» **The task**
Each line of the listing, apart from the pictures, is to be printed exactly.

» **Raw data**
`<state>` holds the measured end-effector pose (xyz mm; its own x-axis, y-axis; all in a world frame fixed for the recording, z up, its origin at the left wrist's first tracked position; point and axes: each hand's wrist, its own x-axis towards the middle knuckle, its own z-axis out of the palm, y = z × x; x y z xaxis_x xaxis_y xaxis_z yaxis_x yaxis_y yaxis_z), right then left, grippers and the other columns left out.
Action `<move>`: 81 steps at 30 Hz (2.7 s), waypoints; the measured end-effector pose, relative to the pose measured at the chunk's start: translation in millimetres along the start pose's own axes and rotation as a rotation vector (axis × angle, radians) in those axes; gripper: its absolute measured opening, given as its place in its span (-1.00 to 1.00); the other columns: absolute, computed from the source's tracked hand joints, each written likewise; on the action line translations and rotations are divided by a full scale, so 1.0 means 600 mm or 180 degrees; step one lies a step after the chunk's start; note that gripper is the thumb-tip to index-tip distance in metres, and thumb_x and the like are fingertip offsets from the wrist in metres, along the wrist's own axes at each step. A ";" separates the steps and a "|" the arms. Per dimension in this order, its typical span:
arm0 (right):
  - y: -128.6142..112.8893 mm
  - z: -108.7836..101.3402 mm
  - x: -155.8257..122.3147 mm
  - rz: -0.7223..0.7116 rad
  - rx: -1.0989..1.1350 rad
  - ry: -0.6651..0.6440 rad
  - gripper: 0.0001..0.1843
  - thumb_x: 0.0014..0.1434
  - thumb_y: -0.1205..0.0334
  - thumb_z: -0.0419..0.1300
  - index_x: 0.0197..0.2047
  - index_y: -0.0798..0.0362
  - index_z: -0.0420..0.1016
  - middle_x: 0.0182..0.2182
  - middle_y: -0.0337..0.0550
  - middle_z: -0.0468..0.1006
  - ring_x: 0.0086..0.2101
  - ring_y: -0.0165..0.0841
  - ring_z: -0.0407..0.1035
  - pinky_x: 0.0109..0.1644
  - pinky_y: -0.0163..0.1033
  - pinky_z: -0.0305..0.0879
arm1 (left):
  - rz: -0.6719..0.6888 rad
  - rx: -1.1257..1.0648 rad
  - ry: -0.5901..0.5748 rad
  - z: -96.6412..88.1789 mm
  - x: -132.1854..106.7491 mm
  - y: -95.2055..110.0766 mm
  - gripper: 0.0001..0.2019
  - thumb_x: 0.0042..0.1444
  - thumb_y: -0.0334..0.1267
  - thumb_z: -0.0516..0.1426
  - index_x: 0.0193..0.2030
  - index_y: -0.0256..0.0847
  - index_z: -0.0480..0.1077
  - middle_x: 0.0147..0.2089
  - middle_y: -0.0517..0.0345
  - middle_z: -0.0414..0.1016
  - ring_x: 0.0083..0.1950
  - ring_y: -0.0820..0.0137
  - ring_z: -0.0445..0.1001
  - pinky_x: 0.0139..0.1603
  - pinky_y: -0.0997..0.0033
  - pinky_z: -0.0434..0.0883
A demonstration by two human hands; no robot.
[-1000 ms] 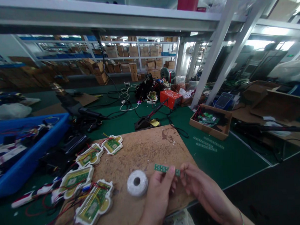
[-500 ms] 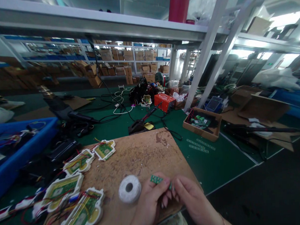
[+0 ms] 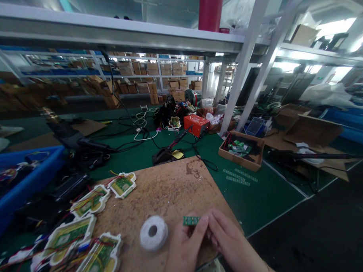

» **Response to this task**
`<state>` holds the measured end-effector pose (xyz mm; its own x-axis, y-axis; all in a world frame fixed for the recording, z up, its origin at the left wrist's first tracked position; point and axes: each hand's wrist, its own x-axis towards the middle knuckle, its own z-axis out of the palm, y = z × x; x y z xaxis_x xaxis_y xaxis_z yaxis_x yaxis_y yaxis_z), right then left, grippers and the other columns left out.
Action `<move>`: 81 steps at 30 Hz (2.7 s), waypoints; the measured end-effector pose, relative to the pose measured at the chunk's start: translation in millimetres along the start pose's own axes and rotation as a rotation vector (axis × angle, radians) in those axes; gripper: its absolute measured opening, given as its place in its span (-1.00 to 1.00); the other columns: absolute, computed from the source's tracked hand joints, each written likewise; on the action line translations and rotations are divided by a full scale, so 1.0 means 600 mm or 180 degrees; step one lies a step after the chunk's start; note that gripper is the thumb-tip to index-tip distance in metres, and thumb_x and the like are fingertip offsets from the wrist in metres, along the wrist's own axes at each step. A ";" separates the steps and a "|" the arms. Per dimension in this order, its typical span:
arm0 (right):
  - y: -128.6142..112.8893 mm
  - z: -108.7836..101.3402 mm
  - x: -155.8257..122.3147 mm
  - rz: -0.7223..0.7116 rad
  - rx: -1.0989..1.1350 rad
  - ry: -0.6651..0.6440 rad
  - gripper: 0.0001..0.1843
  - thumb_x: 0.0014..0.1434
  - thumb_y: -0.1205..0.0334
  - thumb_z: -0.0419..0.1300
  - index_x: 0.0197..0.2047
  - index_y: -0.0798..0.0362
  - index_z: -0.0420..0.1016
  - middle_x: 0.0182..0.2182
  - middle_y: -0.0337..0.0550
  - middle_z: -0.0468..0.1006
  - ring_x: 0.0086..0.2101
  - ring_y: -0.0165..0.0841
  - ring_z: -0.0407..0.1035
  - pinky_x: 0.0109..0.1644
  - pinky_y: -0.0163..0.1033
  - pinky_z: -0.0305..0.0879
arm1 (left):
  - rz: -0.6719..0.6888 rad
  - rx: -1.1257..1.0648 rad
  - ry: -0.5901..0.5748 rad
  - z: -96.6412..88.1789 mm
  - x: -132.1854..106.7491 mm
  - y: -95.2055..110.0766 mm
  - gripper: 0.0001..0.2019
  - thumb_x: 0.0042..0.1444
  - thumb_y: -0.0334..0.1267
  - thumb_z: -0.0516..0.1426
  - index_x: 0.0193..0.2030
  - index_y: -0.0256..0.0847
  - index_z: -0.0480..0.1077
  - middle_x: 0.0147..0.2089
  - middle_y: -0.0517..0.0345
  - middle_z: -0.0414..0.1016
  - ring_x: 0.0083..0.1950
  - ring_y: -0.0820..0.0137
  - ring_z: -0.0445..0.1001
  - pinky_x: 0.0139..0.1603
  - pinky_y: -0.0997..0.0033
  - pinky_z: -0.0434..0.0883
A demonstration by two human hands; no robot.
[-1000 ms] 
[-500 ms] 
[+0 ms] 

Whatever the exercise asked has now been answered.